• [Input]
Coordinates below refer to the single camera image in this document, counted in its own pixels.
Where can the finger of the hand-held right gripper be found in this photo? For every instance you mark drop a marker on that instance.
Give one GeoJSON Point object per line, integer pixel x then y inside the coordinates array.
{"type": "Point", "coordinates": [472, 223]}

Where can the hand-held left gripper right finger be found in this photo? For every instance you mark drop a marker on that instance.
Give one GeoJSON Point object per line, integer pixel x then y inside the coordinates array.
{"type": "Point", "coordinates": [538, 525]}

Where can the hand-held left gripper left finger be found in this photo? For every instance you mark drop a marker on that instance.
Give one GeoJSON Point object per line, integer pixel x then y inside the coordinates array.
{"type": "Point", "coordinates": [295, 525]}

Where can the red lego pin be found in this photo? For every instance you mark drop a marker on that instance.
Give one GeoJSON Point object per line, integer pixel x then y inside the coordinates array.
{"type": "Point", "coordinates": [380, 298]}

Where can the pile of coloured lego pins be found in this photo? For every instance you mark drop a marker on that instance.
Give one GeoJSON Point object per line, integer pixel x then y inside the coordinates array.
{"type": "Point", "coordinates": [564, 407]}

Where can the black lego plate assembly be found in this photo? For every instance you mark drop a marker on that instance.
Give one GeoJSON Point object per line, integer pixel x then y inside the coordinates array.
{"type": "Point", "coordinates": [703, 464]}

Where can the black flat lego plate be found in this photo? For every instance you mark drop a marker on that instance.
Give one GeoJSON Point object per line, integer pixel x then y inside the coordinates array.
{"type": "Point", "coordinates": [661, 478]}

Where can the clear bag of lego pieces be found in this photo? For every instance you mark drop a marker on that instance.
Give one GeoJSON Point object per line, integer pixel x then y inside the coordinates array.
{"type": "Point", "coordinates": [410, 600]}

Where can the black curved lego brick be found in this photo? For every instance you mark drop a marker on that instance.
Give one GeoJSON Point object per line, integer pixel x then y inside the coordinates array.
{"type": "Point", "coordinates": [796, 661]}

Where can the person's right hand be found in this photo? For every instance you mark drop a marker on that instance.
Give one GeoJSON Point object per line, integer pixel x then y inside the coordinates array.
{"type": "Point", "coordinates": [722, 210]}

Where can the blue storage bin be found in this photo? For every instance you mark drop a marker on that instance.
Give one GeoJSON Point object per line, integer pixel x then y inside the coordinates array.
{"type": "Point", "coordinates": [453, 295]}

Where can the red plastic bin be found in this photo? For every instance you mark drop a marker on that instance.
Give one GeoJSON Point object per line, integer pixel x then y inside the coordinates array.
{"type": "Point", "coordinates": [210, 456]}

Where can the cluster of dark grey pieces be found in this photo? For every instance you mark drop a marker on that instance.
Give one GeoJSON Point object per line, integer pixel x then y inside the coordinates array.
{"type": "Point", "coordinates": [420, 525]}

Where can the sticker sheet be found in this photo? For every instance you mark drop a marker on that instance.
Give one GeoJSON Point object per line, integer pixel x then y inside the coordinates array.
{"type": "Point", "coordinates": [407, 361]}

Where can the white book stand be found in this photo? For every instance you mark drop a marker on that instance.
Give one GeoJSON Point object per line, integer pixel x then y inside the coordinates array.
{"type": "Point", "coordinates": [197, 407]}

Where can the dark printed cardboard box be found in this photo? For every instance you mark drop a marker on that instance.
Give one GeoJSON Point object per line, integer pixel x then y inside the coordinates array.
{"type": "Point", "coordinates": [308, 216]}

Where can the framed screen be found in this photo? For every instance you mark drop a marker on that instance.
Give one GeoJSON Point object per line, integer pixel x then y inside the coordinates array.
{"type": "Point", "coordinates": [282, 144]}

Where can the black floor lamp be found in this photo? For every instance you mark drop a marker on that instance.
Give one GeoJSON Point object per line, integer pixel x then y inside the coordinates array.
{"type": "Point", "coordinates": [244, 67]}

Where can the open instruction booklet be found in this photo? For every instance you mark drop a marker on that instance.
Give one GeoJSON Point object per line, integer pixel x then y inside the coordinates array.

• [Required work]
Using the listing above, show each line with the word "right" in it.

• [Solved problem]
Where can the finger of the hand-held right gripper be found in this photo? For every instance you mark drop a marker on that instance.
Where can the hand-held left gripper right finger be found in this photo? For every instance you mark drop a marker on that instance.
Where can the person's right hand be found in this photo? For every instance you mark drop a marker on that instance.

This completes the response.